Sporogonites specimens, discovered from Upper Silurian of Australia and Lower Devonian of Norway, are rather imperfectly preserved. The sporangium shows a sterile basal half, there being a dome-shaped spore sac only in the upper half. No vascular strand is noted in the stem so the it a relationship with the Bryophyta is strongly suggested.
This lack of vascular supply was explained to be due to imperfect preservation. But, Andrews (1959) found the stalked sporangia borne parallelly on a crust-like film which he supposed to be the thallus of a Hepatic.
Besides Rhynia, Horneophyton and the doubtful genus Sporogonites, a number of other genera assignable to this family have been discovered. Cooksonia (Fig. 520A) from Upper Silurian and Lower Devonian of Wales show slender, naked, dichotomously branched stem fragments with apical sporangia similar to Rhynia.

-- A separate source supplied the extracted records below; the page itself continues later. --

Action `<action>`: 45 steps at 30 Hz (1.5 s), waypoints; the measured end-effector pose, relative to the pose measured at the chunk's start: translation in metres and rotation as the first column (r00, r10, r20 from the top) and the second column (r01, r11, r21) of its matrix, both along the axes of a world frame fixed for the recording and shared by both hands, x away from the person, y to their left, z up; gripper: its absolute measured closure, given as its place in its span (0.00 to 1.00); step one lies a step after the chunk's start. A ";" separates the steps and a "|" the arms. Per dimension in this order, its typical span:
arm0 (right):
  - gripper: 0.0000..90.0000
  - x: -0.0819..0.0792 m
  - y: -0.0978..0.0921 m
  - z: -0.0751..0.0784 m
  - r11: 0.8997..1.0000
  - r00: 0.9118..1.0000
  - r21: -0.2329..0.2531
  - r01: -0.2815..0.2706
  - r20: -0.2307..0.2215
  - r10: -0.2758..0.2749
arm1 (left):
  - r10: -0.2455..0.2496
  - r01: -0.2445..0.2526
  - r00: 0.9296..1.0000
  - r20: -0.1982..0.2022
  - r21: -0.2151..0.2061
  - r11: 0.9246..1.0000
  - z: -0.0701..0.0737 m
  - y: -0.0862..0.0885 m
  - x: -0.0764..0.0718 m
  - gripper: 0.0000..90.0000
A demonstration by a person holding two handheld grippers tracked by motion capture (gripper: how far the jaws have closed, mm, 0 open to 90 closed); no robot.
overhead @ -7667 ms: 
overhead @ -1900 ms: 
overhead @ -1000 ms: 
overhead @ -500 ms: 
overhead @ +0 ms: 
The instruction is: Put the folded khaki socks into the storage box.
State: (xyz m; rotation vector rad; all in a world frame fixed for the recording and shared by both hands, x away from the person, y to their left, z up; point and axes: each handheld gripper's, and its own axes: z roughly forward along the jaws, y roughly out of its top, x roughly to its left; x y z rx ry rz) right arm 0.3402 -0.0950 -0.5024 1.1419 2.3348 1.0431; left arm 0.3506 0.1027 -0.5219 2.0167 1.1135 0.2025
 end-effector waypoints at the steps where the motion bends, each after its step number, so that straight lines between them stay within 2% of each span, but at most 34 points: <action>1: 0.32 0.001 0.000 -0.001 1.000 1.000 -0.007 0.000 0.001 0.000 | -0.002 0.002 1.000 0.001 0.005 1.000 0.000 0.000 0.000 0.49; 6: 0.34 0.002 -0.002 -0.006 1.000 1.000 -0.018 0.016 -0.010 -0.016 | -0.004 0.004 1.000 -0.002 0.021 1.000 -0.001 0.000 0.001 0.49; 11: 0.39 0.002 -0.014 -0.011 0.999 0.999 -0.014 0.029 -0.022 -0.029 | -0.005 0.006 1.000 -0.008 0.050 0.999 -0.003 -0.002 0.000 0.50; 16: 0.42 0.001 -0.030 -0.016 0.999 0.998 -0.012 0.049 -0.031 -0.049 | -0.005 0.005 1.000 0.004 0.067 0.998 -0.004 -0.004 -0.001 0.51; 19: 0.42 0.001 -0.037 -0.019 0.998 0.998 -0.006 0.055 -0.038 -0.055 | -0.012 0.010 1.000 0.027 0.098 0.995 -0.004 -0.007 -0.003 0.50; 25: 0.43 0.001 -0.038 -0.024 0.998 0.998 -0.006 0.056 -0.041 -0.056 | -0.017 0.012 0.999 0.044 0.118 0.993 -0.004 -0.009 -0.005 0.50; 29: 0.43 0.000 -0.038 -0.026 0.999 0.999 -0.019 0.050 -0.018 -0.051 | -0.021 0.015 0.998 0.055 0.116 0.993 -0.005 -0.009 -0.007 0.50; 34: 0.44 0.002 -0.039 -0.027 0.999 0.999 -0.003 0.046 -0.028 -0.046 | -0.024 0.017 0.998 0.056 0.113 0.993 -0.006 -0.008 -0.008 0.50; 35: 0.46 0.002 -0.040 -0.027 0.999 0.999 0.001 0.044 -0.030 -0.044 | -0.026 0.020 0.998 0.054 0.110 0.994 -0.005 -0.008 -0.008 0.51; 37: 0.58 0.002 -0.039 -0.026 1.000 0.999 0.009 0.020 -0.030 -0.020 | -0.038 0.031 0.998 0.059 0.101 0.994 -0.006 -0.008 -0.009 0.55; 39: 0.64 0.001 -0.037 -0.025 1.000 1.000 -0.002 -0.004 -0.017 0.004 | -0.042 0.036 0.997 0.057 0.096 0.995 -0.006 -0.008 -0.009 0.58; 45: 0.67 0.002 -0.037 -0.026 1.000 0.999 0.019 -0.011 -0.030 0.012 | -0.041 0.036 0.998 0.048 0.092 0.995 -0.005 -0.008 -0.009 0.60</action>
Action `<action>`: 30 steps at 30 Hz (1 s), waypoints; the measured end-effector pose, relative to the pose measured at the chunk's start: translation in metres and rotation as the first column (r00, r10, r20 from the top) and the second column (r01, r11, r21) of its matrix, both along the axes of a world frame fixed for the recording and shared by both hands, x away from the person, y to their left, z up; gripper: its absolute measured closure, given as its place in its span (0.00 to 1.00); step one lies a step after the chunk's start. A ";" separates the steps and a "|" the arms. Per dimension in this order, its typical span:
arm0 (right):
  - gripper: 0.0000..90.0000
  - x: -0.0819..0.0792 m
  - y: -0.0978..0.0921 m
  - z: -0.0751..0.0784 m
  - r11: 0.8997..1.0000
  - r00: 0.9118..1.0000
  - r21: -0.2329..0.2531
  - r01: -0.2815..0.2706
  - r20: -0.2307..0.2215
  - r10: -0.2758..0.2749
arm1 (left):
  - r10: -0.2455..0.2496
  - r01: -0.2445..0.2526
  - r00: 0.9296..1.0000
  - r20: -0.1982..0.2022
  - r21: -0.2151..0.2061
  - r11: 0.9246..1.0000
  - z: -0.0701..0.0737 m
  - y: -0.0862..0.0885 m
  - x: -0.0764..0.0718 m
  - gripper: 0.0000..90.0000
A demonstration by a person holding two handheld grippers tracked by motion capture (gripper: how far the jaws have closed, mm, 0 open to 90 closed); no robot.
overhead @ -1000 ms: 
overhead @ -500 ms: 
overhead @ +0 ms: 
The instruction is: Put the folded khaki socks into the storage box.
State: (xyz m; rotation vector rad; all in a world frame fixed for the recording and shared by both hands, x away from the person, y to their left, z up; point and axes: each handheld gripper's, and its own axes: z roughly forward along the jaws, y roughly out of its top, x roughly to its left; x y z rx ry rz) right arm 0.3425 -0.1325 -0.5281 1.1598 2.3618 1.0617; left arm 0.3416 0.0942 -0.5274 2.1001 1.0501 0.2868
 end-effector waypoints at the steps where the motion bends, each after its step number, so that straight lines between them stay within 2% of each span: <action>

Hedeia (Fig. 520B) and Tarravia (Fig. 520G) were discovered by Land and Cookson from the Upper Silurian of Australia as fructifications only.
The former has a corymbose bunch of apical sporangia while in the latter there is an apical sporangial structure which is a synangium of radial symmetry formed by the lateral fusion of 5 to 6 lineal- oval sporangia. These structures were, apparently, more complex than the later Hornea or Horneophyton.
Hicklingia (Fig. 520D) from Lower to Middle Devonian of Scotland had a bushy appearance formed by the repeated dichotomy with apical oval but bell-shaped sporangia on the dichotomies.
Nothia aphylla (Fig. 520E) is the name given by Lyon (1964) to the Lower Devonian unattached, dichotomously branched, leafless fructification which was wrongly associated by Kidston and Lang with Asteroxylon mackiei.
Taeniocrada (Fig. 520F) from Upper Silurian and Lower Devonian with a flattened, dichotomously branched, thallus-like stem, was probably of a submerged, aquatic habit, and showed apical sporangia on branched fertile clusters.
Family Psilophytaceae:
The concept of the Class Psilophytopsida begin with the discovery by Sir William Dawson in 1858 from the Lower Devonian Gaspe sandstone bed in Canada. This very primitive pteridophyte was quite un-thought of in those days and was named as Psilophyton princeps by Dawson in 1859 and was fully described by him later (1871).
Later on this was also found in Scotland and still later the generic name was being applied very loosely to numerous fragmentary and imperfect specimens from all over the world, sometimes on very incomplete evidence. Now even Dawson’s reconstruction has been proved to be incorrect.
Dawson’s original reconstruction is described below:
Psilophyton Princeps Dawson:
The sporophytic plant (Fig. 521 A) grew in dense clumps and, possibly, in wet places along streams or in marshes. They were probably not more than a metre high with the stem not exceeding 1 cm in, diameter. The general habit is the same as that of Rhynia with a creeping rhizome bearing rhizoids and erect, aerial, dichotomously branched shoots. The aerial shoots are much branched and the tips of stems circinately coiled.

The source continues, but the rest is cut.